Lure Coursing Explained
TALLY HO! Two sighthounds spring from the slip, running, turning, straining every muscle to catch a flapping tumbling lure as enthusiastically as their ancestors did to catch live game generations ago. It is a breathtaking spectacle - beautiful, healthy hounds exerting themselves to the limit in an activity similar to the one for which they were bred.
Coursing is a sport as old as the first relationship between hound and man, which goes back to ancient times and can be seen by pictures and tapestries in art museums. Now days, Lure Coursing is a sport which is extremely popular in England, Europe, Australia and the U.S.A., where it originated. However, in days gone by, it was not always done for amusement or training, but often to get food or eliminate predators.
In these gentler times, coursing live game is no longer necessary for survival; in many areas such coursing is impractical. But we can still give our hounds the excitement of the hunt through the sport of Lure Coursing.
We merely replace the live game with an artificial lure tied to a line and pulled along a course laid out through an open field. These hounds have been bred to chase and they are oblivious to the fact that the lure is only a white plastic bag.
If you own one of the purebred KC or NGA registered sighthound, you might want to try Lure Coursing with your hound at British Sighthound Field Association (BSFA) events.
Why to begin lure coursing?
- Firstly, your hound will probably love it. Even the most pampered and dignified of sighthounds can rarely resist the opportunity to chase and catch something - anything!
- Secondly, it's a great way to keep your hound healthy, physically and mentally fit. A hound in proper shape is trim and muscular, with heart, lungs and circulation in peak condition.
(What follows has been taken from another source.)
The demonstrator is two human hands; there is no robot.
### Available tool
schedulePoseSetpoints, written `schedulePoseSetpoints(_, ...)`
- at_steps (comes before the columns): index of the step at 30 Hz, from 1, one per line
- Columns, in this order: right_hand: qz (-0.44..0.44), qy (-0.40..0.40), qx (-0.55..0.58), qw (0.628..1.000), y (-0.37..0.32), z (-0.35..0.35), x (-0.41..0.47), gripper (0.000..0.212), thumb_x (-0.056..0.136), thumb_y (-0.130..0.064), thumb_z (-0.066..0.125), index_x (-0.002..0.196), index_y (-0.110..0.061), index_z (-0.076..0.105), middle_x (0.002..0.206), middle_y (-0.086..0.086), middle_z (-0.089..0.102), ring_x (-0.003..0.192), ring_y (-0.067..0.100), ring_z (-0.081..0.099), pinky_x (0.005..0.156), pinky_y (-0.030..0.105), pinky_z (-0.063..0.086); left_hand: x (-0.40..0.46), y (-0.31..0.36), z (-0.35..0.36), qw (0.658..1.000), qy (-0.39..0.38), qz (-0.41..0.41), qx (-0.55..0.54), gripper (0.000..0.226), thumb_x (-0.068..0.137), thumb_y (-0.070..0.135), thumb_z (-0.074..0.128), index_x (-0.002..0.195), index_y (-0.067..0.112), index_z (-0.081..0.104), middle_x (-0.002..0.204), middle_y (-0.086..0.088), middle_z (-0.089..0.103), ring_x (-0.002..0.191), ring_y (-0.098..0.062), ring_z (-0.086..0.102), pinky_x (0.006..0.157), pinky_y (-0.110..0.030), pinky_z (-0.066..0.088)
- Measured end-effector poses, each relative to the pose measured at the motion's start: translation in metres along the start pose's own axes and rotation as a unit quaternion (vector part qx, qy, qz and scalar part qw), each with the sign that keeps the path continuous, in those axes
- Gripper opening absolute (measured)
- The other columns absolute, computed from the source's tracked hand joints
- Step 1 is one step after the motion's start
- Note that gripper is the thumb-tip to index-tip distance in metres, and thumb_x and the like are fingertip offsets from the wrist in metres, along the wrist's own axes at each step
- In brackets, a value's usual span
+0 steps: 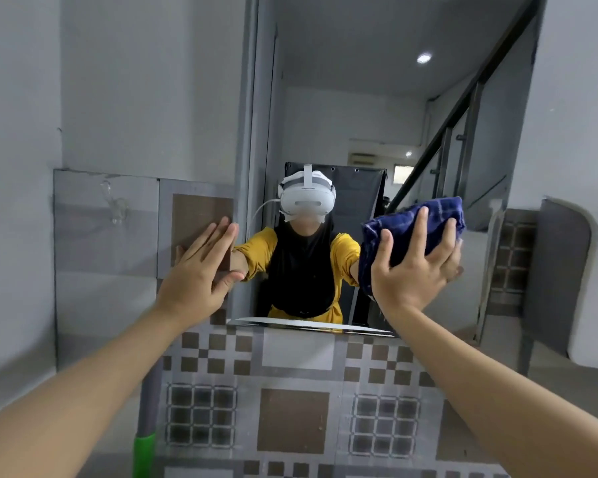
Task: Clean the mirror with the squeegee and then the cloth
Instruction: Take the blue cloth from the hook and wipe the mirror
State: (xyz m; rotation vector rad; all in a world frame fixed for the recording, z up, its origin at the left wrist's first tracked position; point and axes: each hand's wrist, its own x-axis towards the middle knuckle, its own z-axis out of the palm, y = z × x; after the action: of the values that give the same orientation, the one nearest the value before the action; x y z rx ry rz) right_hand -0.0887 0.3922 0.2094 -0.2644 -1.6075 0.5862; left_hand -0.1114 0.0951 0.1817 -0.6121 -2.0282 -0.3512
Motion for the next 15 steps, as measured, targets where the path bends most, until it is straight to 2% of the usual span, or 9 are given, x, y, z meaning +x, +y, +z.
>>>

- Thirdly, it gives you a chance to evaluate your hound in a way the show ring can not.
Our sighthounds are beautiful, but they are functional animals too. A judge in the ring can certainly evaluate beauty, type and the potential to function adequately in the field. But these judges do not see the hounds run, turn, recover from a fall, so can not evaluate speed, agility, determination, courage - the qualities so important in a coursing hound. Lure coursing demands and values all these qualities.
Before you begin lure coursing
Before you start lure coursing, make sure your hound is in good physical condition. Sighthounds should be at the proper weight for their size and build and free from disease and parasites. Your hound should be getting frequent, vigorous exercise and its feet should be conditioned to a variety of surfaces.
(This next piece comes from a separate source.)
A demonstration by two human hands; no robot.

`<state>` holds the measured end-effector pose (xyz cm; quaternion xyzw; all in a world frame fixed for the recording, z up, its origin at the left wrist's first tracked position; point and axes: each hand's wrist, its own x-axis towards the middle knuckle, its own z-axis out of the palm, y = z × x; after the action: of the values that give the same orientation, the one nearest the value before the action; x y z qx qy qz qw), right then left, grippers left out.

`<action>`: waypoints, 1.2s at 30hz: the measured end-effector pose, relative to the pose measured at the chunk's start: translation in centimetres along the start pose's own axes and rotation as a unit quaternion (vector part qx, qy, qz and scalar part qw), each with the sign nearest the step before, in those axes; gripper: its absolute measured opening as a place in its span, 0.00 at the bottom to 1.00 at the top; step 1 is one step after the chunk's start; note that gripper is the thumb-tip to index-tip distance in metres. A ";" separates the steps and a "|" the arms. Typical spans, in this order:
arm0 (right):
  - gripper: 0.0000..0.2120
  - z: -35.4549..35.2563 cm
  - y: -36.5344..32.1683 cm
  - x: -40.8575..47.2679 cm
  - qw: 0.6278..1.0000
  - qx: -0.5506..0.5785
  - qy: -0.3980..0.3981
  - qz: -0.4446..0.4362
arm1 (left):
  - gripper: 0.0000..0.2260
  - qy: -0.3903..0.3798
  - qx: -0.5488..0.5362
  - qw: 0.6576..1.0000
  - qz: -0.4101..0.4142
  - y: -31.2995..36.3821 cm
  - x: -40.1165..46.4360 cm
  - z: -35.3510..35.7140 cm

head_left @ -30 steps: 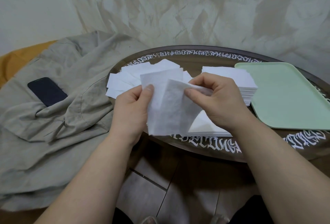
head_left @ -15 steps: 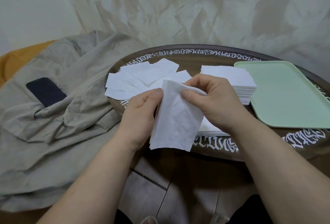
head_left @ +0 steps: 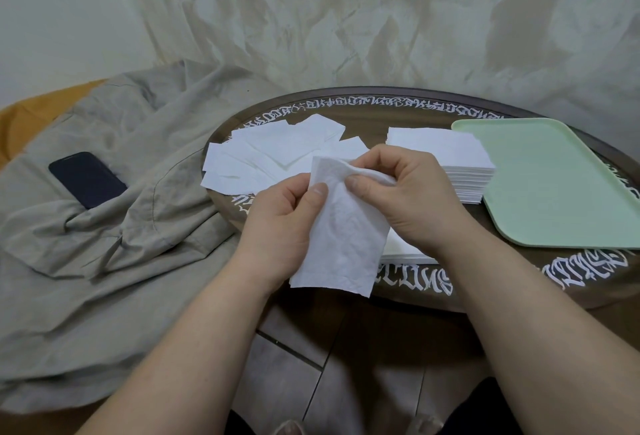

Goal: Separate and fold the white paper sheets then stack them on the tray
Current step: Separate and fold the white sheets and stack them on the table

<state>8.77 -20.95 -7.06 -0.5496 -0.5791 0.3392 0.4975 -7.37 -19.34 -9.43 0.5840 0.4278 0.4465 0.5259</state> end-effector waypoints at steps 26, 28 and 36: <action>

How to begin lure coursing?
To begin coursing your sighthound, please contact the secretary of the BSFA. You will be put on the mailing list and sent details of events as they confirmed.
What happens at a lure field trail?The course is laid out before the trial, generally in a fenced field. The course is approximately 500 yards long and usually includes some straight runs and a number of turns. The field is checked for anything that could be a danger to the hounds (holes, etc.).
During the event dogs follow an artificial lure around a course on an open field. Coursing dogs are scored on speed, enthusiasm, agility, endurance, and their ability to follow the lure.
When the course is called, hounds line up in the collecting ring to be organised into pairs, single runs to go out to the Huntmaster and the starting line. The Huntmaster gives the signal to release the hounds with a 'Tally Ho!'
The Lure Operator is now in charge. The lure should run ahead of the lead hound. The Operator must be prepared to stop the lure instantly on the rare occasion of a problem occurring. It is largely the skill of this person that makes an exciting run possible while minimising the risk of injuries.
As the hounds finish the course the Huntmaster calls 'Retrieve your hounds'.
On the field the judges are scoring each hound on its performance and the timekeepers are noting the time for each hound. The cards are handed to the Field Clerk, the addition is checked and the time is transformed into points then the final scores are posted.
At a meeting the hounds can run in any order but are judged against their own breed so that the hound with the highest score at the end of the day will be Best In Breed. The hound with the top score will be deemed Best In Field overall.